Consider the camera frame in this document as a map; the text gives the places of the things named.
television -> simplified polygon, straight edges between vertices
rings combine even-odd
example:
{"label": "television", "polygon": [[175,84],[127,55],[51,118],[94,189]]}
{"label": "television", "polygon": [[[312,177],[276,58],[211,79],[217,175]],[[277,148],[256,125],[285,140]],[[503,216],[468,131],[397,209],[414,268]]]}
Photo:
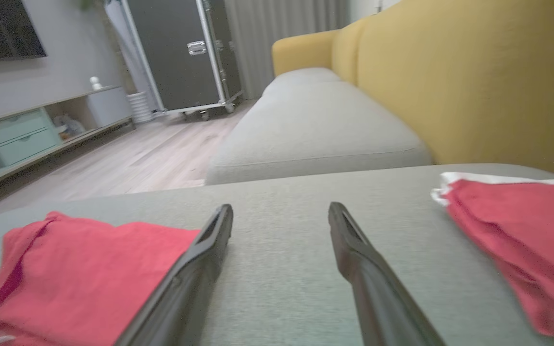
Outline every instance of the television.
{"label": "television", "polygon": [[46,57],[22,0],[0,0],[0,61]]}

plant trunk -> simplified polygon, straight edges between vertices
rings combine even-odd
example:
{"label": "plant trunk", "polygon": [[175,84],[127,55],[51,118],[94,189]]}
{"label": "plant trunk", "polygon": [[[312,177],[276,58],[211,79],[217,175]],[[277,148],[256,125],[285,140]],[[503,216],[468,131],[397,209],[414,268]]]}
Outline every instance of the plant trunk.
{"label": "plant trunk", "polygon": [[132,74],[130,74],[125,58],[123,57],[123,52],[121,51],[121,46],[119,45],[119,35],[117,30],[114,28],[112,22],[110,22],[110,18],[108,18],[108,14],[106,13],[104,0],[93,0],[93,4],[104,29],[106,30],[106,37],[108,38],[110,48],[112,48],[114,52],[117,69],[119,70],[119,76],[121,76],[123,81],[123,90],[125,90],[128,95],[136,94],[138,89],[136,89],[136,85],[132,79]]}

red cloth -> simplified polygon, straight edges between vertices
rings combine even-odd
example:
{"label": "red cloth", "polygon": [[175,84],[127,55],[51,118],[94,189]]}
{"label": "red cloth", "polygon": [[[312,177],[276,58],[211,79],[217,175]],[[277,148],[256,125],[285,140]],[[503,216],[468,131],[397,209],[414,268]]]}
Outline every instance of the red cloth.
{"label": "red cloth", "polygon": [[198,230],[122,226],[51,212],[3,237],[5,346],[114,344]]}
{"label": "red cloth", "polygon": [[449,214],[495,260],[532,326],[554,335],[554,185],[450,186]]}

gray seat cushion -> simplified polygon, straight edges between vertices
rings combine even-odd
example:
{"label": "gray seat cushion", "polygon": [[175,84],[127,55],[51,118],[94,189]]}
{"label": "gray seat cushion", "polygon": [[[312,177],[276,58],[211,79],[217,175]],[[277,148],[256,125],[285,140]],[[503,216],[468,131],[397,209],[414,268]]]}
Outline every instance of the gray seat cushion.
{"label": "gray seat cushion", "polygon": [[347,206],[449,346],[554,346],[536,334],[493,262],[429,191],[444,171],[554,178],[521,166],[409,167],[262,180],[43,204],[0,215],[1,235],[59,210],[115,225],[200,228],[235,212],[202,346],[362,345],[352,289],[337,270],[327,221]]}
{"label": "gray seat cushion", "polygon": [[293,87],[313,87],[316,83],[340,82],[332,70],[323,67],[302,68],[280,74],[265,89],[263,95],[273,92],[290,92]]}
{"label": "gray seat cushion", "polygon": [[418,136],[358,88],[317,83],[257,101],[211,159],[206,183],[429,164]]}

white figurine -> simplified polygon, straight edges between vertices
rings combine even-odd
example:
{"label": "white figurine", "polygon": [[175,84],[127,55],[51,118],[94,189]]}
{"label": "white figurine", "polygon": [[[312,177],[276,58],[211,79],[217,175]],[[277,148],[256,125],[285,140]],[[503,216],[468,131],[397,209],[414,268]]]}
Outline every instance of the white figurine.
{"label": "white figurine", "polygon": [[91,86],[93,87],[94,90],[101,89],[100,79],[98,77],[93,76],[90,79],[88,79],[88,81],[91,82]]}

---

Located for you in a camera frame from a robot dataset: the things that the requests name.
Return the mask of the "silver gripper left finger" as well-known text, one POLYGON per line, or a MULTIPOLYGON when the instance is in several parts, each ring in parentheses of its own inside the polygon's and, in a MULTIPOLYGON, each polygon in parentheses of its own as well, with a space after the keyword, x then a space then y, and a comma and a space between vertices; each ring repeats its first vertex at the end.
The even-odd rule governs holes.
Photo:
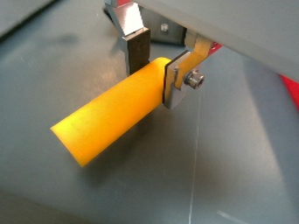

...

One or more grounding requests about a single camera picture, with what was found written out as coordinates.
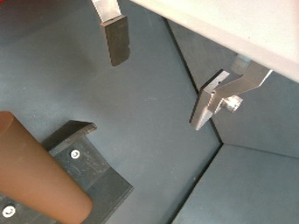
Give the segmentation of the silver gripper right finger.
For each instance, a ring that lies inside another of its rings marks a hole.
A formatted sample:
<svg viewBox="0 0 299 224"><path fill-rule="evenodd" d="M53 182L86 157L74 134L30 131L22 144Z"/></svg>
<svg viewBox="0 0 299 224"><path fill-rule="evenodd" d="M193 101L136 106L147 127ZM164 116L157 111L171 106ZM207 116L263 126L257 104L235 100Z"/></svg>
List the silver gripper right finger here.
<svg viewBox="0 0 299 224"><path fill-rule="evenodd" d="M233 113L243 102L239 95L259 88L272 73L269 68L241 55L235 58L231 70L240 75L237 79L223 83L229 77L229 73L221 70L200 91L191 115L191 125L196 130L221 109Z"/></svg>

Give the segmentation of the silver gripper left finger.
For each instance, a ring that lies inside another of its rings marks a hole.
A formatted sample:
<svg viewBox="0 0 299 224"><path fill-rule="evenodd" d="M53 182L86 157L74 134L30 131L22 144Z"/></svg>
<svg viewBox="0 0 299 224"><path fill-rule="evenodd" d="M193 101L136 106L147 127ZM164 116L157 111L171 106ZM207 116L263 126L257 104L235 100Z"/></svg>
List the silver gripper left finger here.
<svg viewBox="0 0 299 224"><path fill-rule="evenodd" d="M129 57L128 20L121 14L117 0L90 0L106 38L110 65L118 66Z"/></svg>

▸ **Work to be completed**
What is wanted is a copy of every line in the listing that includes the word "text".

▸ **Answer section**
Consider the camera frame in this document as a map; the text gives the places of the things named.
Return the mask of the "silver gripper left finger" as well-known text, one POLYGON per line, or a MULTIPOLYGON when the instance is in several parts, each ring in parentheses of its own inside the polygon's and, in a MULTIPOLYGON, each polygon in parentheses of its own as well, with a space after the keyword, x then a space then y, and a comma and a space between vertices; each ring repeats its first vertex at the end.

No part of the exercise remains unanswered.